Every summer, both people and livestock face pesky mosquitoes, gnats, and other biting flies.
The resultant itching and discomfort come from the immune system reacting to proteins in the insects' salivary glands. These proteins help victims' blood to flow so the insects can feed easier. They may also aid the transmission of insect-borne pathogens that can cause diseases.
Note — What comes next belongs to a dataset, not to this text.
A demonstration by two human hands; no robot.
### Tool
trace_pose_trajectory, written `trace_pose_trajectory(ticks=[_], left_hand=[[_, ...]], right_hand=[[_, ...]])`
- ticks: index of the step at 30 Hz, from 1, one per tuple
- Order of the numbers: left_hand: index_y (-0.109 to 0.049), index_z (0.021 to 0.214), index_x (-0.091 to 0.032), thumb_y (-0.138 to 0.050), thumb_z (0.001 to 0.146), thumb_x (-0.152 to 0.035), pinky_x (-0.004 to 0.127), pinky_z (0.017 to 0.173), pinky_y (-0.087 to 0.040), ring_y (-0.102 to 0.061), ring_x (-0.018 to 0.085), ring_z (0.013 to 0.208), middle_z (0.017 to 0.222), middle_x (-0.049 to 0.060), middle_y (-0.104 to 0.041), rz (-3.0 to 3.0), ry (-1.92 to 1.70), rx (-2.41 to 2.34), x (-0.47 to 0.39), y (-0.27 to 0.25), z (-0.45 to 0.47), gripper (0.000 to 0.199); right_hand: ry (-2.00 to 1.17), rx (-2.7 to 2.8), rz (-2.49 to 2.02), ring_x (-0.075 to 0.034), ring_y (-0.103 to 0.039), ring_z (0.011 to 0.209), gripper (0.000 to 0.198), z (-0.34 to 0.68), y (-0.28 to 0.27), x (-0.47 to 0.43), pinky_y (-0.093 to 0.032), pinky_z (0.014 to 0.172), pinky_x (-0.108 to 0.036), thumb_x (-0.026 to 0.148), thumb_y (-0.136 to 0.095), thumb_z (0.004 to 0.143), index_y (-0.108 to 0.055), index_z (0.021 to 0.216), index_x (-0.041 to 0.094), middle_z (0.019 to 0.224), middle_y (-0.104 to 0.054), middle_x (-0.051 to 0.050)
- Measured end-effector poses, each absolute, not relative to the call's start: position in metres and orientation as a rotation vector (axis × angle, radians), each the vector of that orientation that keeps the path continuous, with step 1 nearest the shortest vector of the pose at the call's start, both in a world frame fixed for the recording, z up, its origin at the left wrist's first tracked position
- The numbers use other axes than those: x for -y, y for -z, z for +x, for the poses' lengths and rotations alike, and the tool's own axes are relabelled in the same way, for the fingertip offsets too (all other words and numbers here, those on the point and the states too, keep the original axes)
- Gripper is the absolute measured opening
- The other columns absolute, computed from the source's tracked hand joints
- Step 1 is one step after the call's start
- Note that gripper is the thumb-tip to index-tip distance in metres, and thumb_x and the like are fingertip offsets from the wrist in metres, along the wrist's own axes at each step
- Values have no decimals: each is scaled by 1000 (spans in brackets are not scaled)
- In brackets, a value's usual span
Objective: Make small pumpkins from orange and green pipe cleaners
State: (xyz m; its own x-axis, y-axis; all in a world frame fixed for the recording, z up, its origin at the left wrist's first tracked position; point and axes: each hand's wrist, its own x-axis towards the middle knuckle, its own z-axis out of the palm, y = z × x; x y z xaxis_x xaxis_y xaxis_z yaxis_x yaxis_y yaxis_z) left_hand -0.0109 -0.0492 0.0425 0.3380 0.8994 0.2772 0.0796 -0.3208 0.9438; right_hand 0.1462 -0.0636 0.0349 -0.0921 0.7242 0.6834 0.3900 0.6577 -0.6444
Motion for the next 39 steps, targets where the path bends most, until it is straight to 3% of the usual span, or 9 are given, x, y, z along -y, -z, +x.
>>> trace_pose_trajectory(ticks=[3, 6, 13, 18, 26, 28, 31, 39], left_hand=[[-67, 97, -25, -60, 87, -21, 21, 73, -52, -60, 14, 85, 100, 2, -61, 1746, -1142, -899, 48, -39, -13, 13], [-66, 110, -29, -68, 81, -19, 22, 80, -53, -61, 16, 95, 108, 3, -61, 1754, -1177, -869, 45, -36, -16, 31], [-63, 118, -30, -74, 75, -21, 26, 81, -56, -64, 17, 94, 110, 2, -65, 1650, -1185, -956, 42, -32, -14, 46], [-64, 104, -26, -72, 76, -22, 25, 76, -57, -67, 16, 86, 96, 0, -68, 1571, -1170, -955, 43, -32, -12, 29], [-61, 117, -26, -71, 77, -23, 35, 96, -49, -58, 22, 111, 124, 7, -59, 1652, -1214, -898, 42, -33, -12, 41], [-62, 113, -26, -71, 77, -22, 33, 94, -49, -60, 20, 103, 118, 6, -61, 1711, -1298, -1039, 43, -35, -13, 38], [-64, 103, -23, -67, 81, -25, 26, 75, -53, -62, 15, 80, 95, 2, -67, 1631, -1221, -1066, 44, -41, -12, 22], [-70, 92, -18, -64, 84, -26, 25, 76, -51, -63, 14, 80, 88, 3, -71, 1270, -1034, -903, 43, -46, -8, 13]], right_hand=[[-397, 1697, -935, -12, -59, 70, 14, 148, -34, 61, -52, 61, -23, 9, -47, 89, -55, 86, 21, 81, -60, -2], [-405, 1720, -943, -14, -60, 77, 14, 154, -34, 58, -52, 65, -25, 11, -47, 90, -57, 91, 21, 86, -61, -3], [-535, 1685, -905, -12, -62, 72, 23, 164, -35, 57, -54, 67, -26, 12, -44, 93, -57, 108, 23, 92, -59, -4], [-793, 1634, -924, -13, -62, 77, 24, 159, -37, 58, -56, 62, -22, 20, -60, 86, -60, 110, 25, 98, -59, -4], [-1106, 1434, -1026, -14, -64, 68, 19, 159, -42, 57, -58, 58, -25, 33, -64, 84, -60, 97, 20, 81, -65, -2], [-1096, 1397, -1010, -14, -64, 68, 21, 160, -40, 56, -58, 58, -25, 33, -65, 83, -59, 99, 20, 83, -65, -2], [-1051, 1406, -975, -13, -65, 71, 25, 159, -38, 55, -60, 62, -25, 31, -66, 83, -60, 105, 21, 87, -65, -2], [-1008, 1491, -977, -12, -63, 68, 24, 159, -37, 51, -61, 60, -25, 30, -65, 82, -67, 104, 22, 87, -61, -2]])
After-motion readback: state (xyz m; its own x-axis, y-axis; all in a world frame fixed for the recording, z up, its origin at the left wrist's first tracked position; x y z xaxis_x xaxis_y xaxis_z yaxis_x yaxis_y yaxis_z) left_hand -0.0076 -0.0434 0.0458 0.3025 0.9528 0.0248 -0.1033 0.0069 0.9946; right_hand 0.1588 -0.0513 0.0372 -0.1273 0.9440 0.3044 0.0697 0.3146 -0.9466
Scientists at the Agricultural Research Service Arthropod-borne Animal Diseases Research Laboratory in Laramie, Wyoming, have identified several such proteins in a small biting midge called Culicoides variipennis.
This pest is the principal carrier of the viruses that cause bluetongue in North American cattle. When an infected midge feeds, it can simultaneously release the viruses into the animal's bloodstream. Bluetongue costs $100 million in lost trade annually, because countries without the disease won't accept some U.S. livestock exports.
ARS entomologists Walter J. Tabachnick and Adalberto Perez de Leon have found that the midges secrete several proteins during feeding.
"Some of the proteins cause blood vessel dilation, another acts as an anticlotting agent, and one inhibits blood platelets from aggregating and helping in clotting," Tabachnick says.
Still other salivary proteins inhibit pathogen-fighting cells like macrophages and lymphocytes, weakening an animal's ability to fight off the viruses. "The insect creates a very conducive environment in the host," says Tabachnick.
The next step, he says, is to develop vaccines against these insect proteins, to reduce the spread of bluetongue viruses.
Surprisingly, though, there may also be some beneficial uses for the proteins. "We see great potential that these proteins might serve as pharmaceuticals for humans and livestock--such as anticlotting factors, vasodilators to widen the inner bore of blood vessels, or immunosuppressives to depress natural immune responses," says Tabachnick.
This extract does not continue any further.